Ukraine’s local elections were cancelled on Sunday in the southeastern port of Mariupol due to not being ready, officials said.
"Polling stations did not open in Mariupol because the ballots were not ready," electoral commission Natalia Kashchiy told AFP.
Ukrainian President Petro Poroshenko's Solidarity party said in a statement said that the polls "were aborted... due to the improper preparation of election ballots, the absence of control over their printing and number, and reliable storage."
The doors of polling stations remained shut in the southeastern city of nearly 500,000 people.

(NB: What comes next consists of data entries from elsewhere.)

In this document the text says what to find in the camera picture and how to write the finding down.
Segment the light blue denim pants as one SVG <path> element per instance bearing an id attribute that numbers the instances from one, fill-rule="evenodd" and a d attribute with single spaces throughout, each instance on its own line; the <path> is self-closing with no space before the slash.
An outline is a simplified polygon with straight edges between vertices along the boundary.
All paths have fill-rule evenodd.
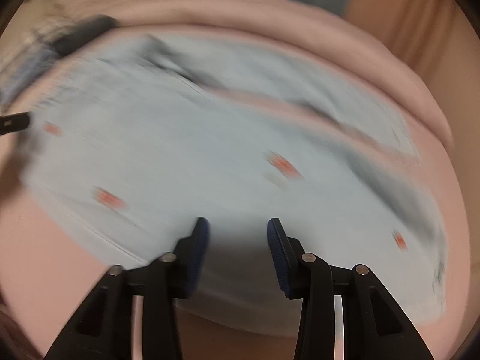
<path id="1" fill-rule="evenodd" d="M 132 268 L 198 217 L 211 241 L 186 308 L 293 336 L 267 223 L 326 262 L 373 269 L 415 323 L 442 316 L 447 243 L 400 112 L 345 74 L 270 46 L 173 34 L 80 58 L 35 105 L 22 180 L 105 263 Z"/>

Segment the plaid checkered cloth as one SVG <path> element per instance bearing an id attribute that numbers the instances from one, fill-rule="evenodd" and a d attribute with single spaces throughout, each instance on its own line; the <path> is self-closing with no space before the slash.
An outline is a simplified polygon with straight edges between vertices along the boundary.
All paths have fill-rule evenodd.
<path id="1" fill-rule="evenodd" d="M 20 93 L 59 59 L 53 44 L 70 26 L 65 19 L 46 19 L 1 55 L 1 113 L 6 113 Z"/>

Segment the dark grey garment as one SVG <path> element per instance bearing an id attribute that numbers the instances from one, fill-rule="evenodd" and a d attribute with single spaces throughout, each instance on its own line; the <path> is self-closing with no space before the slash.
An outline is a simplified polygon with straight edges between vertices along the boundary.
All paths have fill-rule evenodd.
<path id="1" fill-rule="evenodd" d="M 117 26 L 118 21 L 111 16 L 90 16 L 77 22 L 72 29 L 55 39 L 50 46 L 60 57 L 66 57 Z"/>

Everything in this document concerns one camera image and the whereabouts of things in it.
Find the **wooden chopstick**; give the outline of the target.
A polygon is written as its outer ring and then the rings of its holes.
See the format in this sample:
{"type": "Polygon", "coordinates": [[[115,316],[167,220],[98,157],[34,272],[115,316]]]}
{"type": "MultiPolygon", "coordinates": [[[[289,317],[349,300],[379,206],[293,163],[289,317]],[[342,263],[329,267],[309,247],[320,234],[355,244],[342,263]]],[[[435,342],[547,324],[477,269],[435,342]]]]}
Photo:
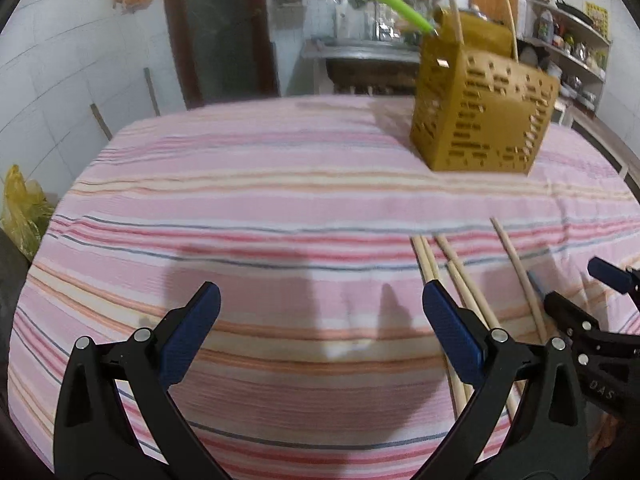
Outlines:
{"type": "MultiPolygon", "coordinates": [[[[411,244],[416,252],[420,272],[425,283],[426,295],[423,297],[423,304],[426,307],[426,316],[430,321],[434,322],[434,333],[439,340],[442,340],[442,336],[446,335],[446,322],[452,320],[452,314],[444,296],[442,296],[442,291],[438,288],[440,285],[439,280],[435,280],[433,274],[431,274],[431,268],[419,236],[411,237],[411,244]]],[[[444,352],[445,361],[449,359],[446,349],[442,349],[442,352],[444,352]]]]}
{"type": "Polygon", "coordinates": [[[520,281],[521,288],[523,289],[525,299],[529,306],[529,311],[532,314],[537,335],[541,342],[545,342],[548,339],[548,333],[546,329],[546,324],[544,324],[544,317],[542,316],[539,299],[536,295],[534,286],[530,281],[528,274],[521,262],[521,258],[518,255],[514,245],[512,244],[510,237],[499,220],[495,217],[490,218],[490,222],[494,227],[500,242],[506,253],[508,254],[512,266],[514,267],[514,271],[518,280],[520,281]]]}
{"type": "Polygon", "coordinates": [[[451,14],[451,19],[452,19],[452,29],[454,30],[454,36],[456,36],[456,41],[458,44],[464,44],[463,29],[462,29],[459,6],[457,3],[457,0],[448,0],[448,1],[449,1],[449,12],[451,14]]]}
{"type": "MultiPolygon", "coordinates": [[[[440,279],[439,267],[438,267],[437,260],[436,260],[434,254],[433,254],[431,245],[430,245],[430,243],[428,242],[428,240],[427,240],[427,238],[425,236],[420,235],[419,238],[420,238],[420,241],[422,242],[422,245],[424,247],[428,264],[430,265],[431,274],[433,274],[433,278],[435,280],[439,280],[440,279]]],[[[471,386],[465,385],[461,381],[460,377],[454,371],[454,368],[452,367],[450,361],[447,361],[447,364],[448,364],[449,373],[450,373],[451,387],[454,388],[454,393],[455,394],[458,394],[459,391],[462,390],[462,396],[463,396],[463,399],[464,399],[463,405],[465,405],[471,399],[471,396],[473,394],[473,389],[472,389],[471,386]]]]}
{"type": "Polygon", "coordinates": [[[486,328],[489,328],[489,325],[484,318],[483,312],[480,310],[480,307],[478,306],[474,296],[472,295],[472,292],[470,291],[468,285],[465,283],[457,267],[454,265],[453,262],[448,261],[447,269],[451,276],[452,281],[454,282],[454,286],[456,286],[456,289],[463,302],[463,305],[468,310],[471,310],[480,319],[480,322],[482,322],[486,328]]]}
{"type": "MultiPolygon", "coordinates": [[[[488,301],[485,298],[485,295],[480,291],[480,288],[475,284],[472,278],[469,276],[469,273],[466,272],[464,264],[461,259],[458,257],[457,253],[454,251],[454,248],[451,247],[446,237],[443,235],[436,235],[435,240],[437,245],[440,247],[444,255],[447,257],[447,262],[451,261],[457,267],[458,271],[462,275],[465,283],[468,285],[472,295],[474,296],[480,310],[484,314],[484,318],[489,325],[489,329],[493,330],[494,328],[501,328],[502,325],[499,323],[498,318],[496,317],[494,311],[489,307],[488,301]]],[[[452,396],[454,397],[454,414],[460,416],[465,405],[463,405],[464,399],[462,396],[462,390],[459,391],[458,394],[454,393],[454,388],[451,387],[451,379],[449,368],[447,364],[447,373],[449,379],[449,385],[451,389],[452,396]]]]}

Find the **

Mariupol has been a focal point of pro-Russian rebel attacks mostly for the 18-month conflict which separated the ex-Soviet nation. The city provides a land bridge between pro-Moscow rebel regions and Ukraine’s Russian-annexed Crimea peninsula, seized by Russia after former Ukrainian President Viktor Yanukovych was ousted in February 2014.
Poroshenko’s party said it believed to carry out mayoral and regional council votes in Mariupol in the coming weeks.
The Solidarity party and its ruling coalition partners "will initiate changes to the legislation that will allow elections to be held on November 15 – the date of the (potential) second round of mayoral election, or at some other short-term date."
Western-backed Poroshenko’s ruling coalition faced a survival test on Sunday in local elections with exclusion of the pro-Russian east. The elections came during a break from fighting.
Ukrainian politicians were concerned that Ukraine was slipping off the global radar despite turning into Europe’s second poorest country and still standing as a bulwark against Russia’s west. However, politicians were most worried about Mariupol’s situation. The city is a vital outlet for the east’s industrial output.
In January, Mariupol was hit by a mortar and rocket attack, monitors accused the insurgents of carrying out this incident that killed 31 people and injured more than 100.